We are migrating our code base from spark-java to PySpark. We were handling custom aggregations for merging data using preCombine() and combineAndGetUpdateValue() and had implemented this in our Spark-Java code. Example below:
package com.paytm.sparkjobs.utils.hudi;
public class MergeMdrPayloadAndPersist extends BaseAvroPayload implements HoodieRecordPayload<MergeMdrPayloadAndPersist> {
public static final Logger logger = LoggerFactory.getLogger(MergeMdrPayloadAndPersist.class);
private GenericRecord record = null;
public MergeMdrPayloadAndPersist(GenericRecord record, Comparable orderingVal) {
super(record, orderingVal);
this.record = record;
}
@Override
public MergeMdrPayloadAndPersist preCombine(MergeMdrPayloadAndPersist mergeMdrPayloadAndPersist) {
//custom logic for aggregations
return new MergeMdrPayloadAndPersist(mergeMdrPayloadAndPersist.record, mergeMdrPayloadAndPersist.orderingVal);
}
@Override
public Option<IndexedRecord> combineAndGetUpdateValue(IndexedRecord indexedRecord, Schema schema) throws IOException {
//custom logic for aggregations
MergeMdrPayloadAndPersist mergedDoc = new MergeMdrPayloadAndPersist(inputPayload.record, inputPayload.orderingVal);
return mergedDoc.getInsertValue(schema);
}
@Override
public Option<IndexedRecord> getInsertValue(Schema schema) throws IOException {
if (this.recordBytes.length == 0) {
return Option.empty();
} else {
IndexedRecord indexedRecord = HoodieAvroUtils.bytesToAvro(this.recordBytes, schema);
return this.isDeleteRecord((GenericRecord)indexedRecord) ? Option.empty() : Option.of(indexedRecord);
}
}
private boolean isDeleteRecord(GenericRecord genericRecord) {
Object deleteMarker = genericRecord.get("_hoodie_is_deleted");
return deleteMarker instanceof Boolean && (Boolean)deleteMarker;
}
}
Can I know how do we write a custom Payload class/function in python to handle our aggregation and merging logic? Some code examples would help.

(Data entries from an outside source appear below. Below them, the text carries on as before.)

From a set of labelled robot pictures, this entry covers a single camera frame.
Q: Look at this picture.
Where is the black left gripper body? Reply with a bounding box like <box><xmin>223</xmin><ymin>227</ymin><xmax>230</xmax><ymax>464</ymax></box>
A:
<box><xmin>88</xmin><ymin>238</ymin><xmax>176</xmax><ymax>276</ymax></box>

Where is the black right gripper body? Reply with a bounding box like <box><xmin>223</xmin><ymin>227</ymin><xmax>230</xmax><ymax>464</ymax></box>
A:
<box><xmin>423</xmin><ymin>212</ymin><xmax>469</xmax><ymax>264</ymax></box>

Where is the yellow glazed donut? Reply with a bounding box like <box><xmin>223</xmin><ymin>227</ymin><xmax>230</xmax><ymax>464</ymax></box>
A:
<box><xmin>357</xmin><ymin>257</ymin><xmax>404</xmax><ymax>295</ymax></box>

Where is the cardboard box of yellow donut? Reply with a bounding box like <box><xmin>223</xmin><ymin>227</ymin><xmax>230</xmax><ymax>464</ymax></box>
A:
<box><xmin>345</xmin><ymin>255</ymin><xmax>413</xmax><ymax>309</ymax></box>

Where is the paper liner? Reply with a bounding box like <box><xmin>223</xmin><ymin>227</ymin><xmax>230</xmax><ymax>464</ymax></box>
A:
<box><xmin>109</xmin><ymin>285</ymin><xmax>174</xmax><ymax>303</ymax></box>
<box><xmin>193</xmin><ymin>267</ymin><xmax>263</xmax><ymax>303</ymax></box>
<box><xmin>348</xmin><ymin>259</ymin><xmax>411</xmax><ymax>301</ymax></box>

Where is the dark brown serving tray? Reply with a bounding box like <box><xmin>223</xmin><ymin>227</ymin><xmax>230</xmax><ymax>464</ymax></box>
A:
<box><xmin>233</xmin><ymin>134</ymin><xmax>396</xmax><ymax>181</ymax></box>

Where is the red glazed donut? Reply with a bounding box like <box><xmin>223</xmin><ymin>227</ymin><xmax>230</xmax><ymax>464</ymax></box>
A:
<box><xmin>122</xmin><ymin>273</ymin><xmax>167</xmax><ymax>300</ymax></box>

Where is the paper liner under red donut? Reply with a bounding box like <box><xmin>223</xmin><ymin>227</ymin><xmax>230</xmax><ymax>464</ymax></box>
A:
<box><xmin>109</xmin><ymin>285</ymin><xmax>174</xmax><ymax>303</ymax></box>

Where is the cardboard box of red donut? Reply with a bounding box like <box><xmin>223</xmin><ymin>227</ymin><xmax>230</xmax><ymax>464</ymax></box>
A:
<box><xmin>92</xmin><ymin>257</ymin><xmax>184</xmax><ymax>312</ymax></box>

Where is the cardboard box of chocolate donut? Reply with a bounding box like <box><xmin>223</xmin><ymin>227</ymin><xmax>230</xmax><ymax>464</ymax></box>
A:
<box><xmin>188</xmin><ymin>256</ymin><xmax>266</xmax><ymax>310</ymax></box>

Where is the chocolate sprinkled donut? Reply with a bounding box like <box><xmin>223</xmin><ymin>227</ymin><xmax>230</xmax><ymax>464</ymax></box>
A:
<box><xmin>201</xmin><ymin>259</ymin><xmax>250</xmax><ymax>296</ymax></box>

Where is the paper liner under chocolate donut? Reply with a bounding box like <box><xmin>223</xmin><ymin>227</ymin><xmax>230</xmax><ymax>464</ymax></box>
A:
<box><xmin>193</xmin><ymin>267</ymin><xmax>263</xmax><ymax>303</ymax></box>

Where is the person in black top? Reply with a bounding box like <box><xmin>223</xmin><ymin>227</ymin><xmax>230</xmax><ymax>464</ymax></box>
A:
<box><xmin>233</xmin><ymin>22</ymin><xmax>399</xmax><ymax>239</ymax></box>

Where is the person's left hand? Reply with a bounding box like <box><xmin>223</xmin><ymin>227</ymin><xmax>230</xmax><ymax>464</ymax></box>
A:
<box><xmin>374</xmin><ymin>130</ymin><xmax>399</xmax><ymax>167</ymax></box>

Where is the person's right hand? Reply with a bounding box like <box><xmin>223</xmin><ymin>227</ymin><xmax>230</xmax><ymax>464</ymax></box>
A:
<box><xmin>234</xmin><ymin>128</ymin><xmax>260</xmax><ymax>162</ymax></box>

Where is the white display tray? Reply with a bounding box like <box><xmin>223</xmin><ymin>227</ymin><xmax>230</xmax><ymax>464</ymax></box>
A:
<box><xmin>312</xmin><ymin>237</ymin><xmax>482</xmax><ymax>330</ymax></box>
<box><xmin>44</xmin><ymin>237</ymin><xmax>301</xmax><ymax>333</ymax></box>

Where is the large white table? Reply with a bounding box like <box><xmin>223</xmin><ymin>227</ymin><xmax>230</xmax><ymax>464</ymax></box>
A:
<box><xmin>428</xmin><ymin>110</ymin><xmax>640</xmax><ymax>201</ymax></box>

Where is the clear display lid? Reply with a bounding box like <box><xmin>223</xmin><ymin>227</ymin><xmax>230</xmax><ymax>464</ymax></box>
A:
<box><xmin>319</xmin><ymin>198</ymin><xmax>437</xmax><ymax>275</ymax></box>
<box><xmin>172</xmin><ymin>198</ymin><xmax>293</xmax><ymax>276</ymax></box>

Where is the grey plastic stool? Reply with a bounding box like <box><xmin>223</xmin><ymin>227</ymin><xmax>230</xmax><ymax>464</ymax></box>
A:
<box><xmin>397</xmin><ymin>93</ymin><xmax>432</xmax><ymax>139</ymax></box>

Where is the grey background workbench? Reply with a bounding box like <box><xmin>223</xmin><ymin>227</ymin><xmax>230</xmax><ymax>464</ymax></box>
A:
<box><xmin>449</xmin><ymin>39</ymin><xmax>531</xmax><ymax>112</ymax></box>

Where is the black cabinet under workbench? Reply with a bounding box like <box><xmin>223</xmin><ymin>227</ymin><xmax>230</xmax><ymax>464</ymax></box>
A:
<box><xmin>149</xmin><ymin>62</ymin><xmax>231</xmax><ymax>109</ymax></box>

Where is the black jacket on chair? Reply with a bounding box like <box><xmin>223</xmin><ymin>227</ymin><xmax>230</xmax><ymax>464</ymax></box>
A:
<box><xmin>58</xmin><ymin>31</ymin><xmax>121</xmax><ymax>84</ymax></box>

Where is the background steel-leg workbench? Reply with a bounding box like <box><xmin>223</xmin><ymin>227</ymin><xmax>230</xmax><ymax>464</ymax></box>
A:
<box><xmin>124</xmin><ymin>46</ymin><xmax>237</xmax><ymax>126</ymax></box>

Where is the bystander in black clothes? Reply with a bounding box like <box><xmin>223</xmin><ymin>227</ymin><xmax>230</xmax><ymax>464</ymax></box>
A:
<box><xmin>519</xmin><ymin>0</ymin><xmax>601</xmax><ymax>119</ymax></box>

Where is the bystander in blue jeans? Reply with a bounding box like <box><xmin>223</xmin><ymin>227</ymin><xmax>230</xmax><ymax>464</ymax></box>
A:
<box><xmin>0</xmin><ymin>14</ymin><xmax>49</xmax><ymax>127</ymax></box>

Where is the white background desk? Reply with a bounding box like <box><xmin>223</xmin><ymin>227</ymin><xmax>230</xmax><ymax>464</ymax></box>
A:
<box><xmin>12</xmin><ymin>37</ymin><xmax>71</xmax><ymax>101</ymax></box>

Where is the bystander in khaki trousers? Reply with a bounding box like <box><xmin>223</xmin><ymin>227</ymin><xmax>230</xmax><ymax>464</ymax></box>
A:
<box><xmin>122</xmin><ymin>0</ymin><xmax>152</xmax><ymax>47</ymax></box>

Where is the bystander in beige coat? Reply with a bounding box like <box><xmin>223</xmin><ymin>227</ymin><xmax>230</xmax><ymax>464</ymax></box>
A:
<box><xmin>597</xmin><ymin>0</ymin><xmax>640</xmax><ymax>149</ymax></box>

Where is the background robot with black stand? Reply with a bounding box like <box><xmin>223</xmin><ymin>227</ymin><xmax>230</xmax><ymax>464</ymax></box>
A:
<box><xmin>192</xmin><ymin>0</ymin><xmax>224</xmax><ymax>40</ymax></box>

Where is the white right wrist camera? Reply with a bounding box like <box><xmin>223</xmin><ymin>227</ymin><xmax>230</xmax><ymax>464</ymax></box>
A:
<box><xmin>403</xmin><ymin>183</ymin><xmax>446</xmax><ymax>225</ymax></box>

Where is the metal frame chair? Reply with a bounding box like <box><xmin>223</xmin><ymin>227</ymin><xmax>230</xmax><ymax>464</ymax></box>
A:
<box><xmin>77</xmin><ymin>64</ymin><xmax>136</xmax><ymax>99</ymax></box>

There is no way to achieve this with pyspark, where Hudi doesn't have its own python API, it uses spark python API to interact with its java/scala classes, which is based on py4j, and you cannot create a java class using py4j because the java class needs to be created before compiling the java code.
The best way is creating a small java jar containing your classes, and adding it to your pyspark shell/submit.